On ne sort pas de l’enceinte du Ministère mais on accède juste à un espace ouvert, une grande ligne droite sur un espace en terre, pas de goudron. On me demande de stopper, j’aurais dû mettre les warning. A cette remarque, j’indique que je sais mais que vu la configuration du terrain, j’ai du mal à me considérer en situation de circulation. L’explication passe on dirait.

Tous mes passagers descendent. On me demande de réaliser une marche arrière le plus prêt possibles des plots à gauche et en un minimum de temps. Je m’exécute, tout va bien.

Et maintenant un créneau. Quoi ? on demande aux gens à faire des créneaux ici ? Mais en ville personne ne les pratique et lorsque tu mets ton clignotant pour te garer, ce code semble totalement incompris et on te klaxonne lorsque tu débutes ta manœuvre. Je me pose des questions c’est tout.

Je vois dans mon rétroviseur le directeur rajuster à la baisse la taille de l’espace qui m’est octroyé. J’ai droit à une seule entrée pour me garer, ensuite j’ai 3 minutes pour ajuster. Je ne dois pas toucher la barre derrière la voiture et je dois me trouver dans l’idéal à 20 cm du « trottoir », trottoir juste matérialisé par une ligne blanche. Ils sont tous les 3 à m’observer. Et bon heu comme je sais quand même me garer je me positionne, j’engage la marche arrière et viens m’encadrer parfaitement et du premier coup dans la place qui m’a été si gentiment confectionnée.

Je regarde mes observateurs, ils se regardent. Je crois qu’ils ont apprécié. En remontant dans la voiture, l’examinateur me serre la main en disant « c’était très bien ». Emotion !

A ce moment-là je pense que nous allons sortir et nous mêler au reste de la circulation pour poursuivre l’épreuve. En fait non, on retourne au bureau,  où mon examinateur apposera en face de mon nom un tampon « approbado ». Bon ben oui on dirait que j’ai mon permis de conduire péruvien.

permis réussi chien

On me donne une sorte de justificatif de succès à l’épreuve, avec une de mes photos dessus qu’ ils nomment « voucher », qui me permettra de récupérer mon permis lorsqu’il arrivera.

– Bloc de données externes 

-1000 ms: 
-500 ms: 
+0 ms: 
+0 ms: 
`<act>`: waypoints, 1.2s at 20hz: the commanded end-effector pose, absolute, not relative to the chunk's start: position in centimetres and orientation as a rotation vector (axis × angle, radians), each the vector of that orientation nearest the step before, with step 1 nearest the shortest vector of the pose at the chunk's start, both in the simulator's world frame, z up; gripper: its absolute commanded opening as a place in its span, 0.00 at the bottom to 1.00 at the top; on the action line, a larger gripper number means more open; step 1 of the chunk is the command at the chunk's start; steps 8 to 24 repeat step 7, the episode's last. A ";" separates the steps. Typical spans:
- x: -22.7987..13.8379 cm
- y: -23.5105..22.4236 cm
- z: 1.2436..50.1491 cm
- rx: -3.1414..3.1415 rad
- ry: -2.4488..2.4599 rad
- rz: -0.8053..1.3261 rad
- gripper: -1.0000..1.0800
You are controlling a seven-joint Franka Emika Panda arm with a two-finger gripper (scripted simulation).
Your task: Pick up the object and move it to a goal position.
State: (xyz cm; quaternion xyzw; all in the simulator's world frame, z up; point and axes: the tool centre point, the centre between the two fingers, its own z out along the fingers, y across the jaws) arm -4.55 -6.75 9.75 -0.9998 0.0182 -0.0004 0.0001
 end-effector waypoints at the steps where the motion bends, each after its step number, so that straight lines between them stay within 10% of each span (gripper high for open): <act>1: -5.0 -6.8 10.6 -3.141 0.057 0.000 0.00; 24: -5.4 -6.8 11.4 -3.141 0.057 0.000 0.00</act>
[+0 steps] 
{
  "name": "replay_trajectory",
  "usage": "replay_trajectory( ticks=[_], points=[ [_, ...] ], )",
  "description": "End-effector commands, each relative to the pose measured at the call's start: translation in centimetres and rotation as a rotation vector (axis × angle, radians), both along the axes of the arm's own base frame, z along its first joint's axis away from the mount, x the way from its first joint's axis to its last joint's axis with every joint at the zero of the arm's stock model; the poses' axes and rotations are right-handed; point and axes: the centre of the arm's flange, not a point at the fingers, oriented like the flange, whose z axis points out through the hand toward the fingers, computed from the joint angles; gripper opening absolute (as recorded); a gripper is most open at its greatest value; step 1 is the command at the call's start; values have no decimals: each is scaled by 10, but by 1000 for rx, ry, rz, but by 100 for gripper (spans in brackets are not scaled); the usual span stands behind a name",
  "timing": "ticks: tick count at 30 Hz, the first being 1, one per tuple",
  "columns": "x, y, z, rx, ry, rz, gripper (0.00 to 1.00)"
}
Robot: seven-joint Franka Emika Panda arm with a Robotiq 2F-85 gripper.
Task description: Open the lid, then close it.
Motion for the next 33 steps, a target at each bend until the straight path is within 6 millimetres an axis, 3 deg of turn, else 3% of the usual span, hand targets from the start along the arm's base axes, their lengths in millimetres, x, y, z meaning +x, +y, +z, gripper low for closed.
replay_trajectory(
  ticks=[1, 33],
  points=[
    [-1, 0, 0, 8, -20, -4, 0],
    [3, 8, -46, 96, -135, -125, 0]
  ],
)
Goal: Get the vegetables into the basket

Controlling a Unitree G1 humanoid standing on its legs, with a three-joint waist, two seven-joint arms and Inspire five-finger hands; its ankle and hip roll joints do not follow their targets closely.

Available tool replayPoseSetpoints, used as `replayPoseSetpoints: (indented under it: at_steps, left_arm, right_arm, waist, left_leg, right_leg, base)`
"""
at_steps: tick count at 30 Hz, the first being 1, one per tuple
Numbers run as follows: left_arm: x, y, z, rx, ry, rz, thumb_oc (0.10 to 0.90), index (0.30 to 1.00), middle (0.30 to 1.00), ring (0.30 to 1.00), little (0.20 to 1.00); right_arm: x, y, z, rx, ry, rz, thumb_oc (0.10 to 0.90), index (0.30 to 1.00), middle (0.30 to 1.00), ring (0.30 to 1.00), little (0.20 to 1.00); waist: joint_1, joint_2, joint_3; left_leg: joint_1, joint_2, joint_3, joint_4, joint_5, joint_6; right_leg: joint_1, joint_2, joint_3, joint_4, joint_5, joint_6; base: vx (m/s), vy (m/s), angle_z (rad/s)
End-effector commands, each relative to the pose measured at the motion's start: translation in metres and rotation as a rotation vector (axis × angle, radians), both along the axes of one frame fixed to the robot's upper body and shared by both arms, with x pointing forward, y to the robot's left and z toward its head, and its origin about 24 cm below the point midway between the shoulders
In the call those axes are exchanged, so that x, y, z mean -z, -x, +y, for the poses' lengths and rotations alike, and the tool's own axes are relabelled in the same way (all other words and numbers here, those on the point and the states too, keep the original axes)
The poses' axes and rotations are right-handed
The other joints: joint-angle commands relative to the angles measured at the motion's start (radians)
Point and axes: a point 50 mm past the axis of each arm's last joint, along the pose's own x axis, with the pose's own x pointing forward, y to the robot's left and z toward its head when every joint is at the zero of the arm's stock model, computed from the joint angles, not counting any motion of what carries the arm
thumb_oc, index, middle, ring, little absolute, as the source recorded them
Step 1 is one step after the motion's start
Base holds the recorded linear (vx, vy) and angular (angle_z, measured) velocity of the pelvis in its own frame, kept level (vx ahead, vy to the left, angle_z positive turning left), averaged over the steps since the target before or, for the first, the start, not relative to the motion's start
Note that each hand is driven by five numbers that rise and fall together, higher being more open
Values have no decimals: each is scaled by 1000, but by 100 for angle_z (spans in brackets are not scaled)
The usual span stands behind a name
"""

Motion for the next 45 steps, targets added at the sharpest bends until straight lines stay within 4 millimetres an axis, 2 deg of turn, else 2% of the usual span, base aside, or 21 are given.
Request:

Précision, et pas des moindres : ce justificatif ne vaut pas permis et n’autorise en rien à conduire, c’est inscrit dessus. Bon alors dans ce cas-là, je suis toujours hors la loi avec mon permis français.

L’épreuve de l’attente

Dans notre région du nord du Pérou, on a un autre souci : le délai d’attente. Je vous passe le nombre de visites au Ministère des transports, la semaine sainte où rien ne se passe… J’ai finalement reçu mon permis de conduire au bout de 3 mois et 1 semaine. Au lieu des 45 jours prévus.

J’ai entre-temps été arrêté par la police de la route à 15 kms à peine de Chachapoyas. Plutôt sympa, on te dit que pour cette fois, on t’explique mais que la prochaine fois on devra te coller une amende. C’est tout de même dommage ce justificatif qui en fait ne te sert à rien.

permis Philippe

En tous les cas, oui ! J’ai passé et réussi mon permis de conduire au Pérou. Et en fin de compte il faut bien avouer que ce n’était pas si compliqué.